» Activity
Each line below must be set down exactly; omit any image you find.

» Dataset extract

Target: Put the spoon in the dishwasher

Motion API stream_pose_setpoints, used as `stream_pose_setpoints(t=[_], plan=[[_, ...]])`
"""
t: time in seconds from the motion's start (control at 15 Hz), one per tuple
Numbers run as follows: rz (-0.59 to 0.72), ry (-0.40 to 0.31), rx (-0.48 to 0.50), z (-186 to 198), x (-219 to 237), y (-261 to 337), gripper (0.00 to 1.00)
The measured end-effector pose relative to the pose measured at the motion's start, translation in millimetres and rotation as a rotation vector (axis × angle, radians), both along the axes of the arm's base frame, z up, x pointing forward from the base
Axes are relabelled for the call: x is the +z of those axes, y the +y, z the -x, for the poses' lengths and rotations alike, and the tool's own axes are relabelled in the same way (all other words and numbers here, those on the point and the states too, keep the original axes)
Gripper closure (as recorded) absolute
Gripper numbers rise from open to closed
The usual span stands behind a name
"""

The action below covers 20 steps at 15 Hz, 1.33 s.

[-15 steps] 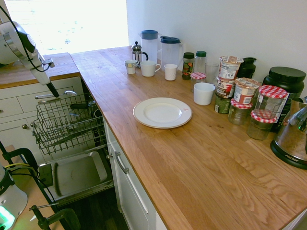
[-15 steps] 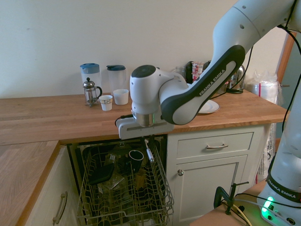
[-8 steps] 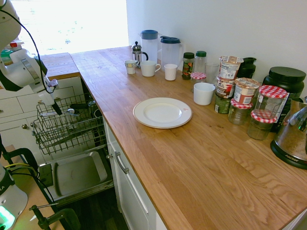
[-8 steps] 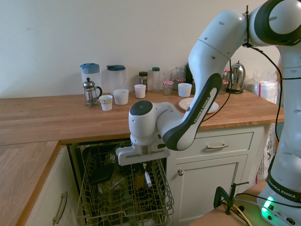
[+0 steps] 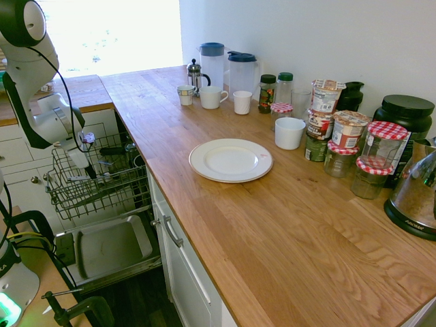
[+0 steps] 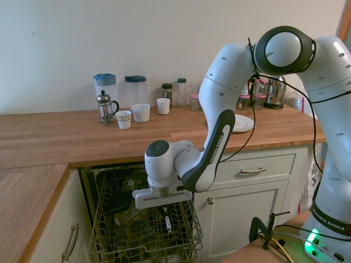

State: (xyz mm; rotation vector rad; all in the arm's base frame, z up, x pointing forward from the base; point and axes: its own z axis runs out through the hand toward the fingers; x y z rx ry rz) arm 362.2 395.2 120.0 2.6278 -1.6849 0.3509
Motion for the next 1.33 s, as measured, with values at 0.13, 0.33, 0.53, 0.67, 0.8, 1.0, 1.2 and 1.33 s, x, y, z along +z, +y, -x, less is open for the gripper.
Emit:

» Solution
Target: Put the spoon in the dishwasher

Motion API stream_pose_setpoints, used as `stream_pose_setpoints(t=[_], plan=[[_, ...]])`
"""
t: time in seconds from the motion's start (control at 15 Hz), one per tuple
Numbers run as follows: rz (-0.59 to 0.72), ry (-0.40 to 0.31), rx (-0.48 to 0.50), z (-186 to 198), x (-219 to 237), y (-261 to 337), gripper (0.00 to 1.00)
The measured end-effector pose relative to the pose measured at the motion's start, translation in millimetres and rotation as a rotation vector (axis × angle, radians), both along the axes of the arm's base frame, z up, x pointing forward from the base
Axes are relabelled for the call: x is the +z of those axes, y the +y, z the -x, for the poses' lengths and rotations alike, and the tool's own axes are relabelled in the same way (all other words and numbers here, those on the point and the states too, keep the original axes)
Gripper closure (as recorded) absolute
Gripper numbers rise from open to closed
The usual span stands behind a name
"""

The action below covers 20 steps at 15 Hz, 1.33 s.

[-15 steps] 
[-15 steps] 
[-8 steps] 
[-8 steps] 
[+0 steps] 
[+0 steps] 

State: (xyz mm; rotation vector rad; all in the arm's base frame, z up, x pointing forward from the base; point and axes: its own z axis runs out through the hand toward the fingers; x y z rx ry rz) arm 362.2 395.2 120.0 2.6278 -1.6849 0.3509
Motion for the next 1.33 s, as measured, with values at 0.13, 0.33, 0.53, 0.67, 0.8, 1.0, 1.2 and 1.33 s, x, y, z along +z, +y, -x, less is open for the gripper.
Emit:

Nothing more belongs to this exercise.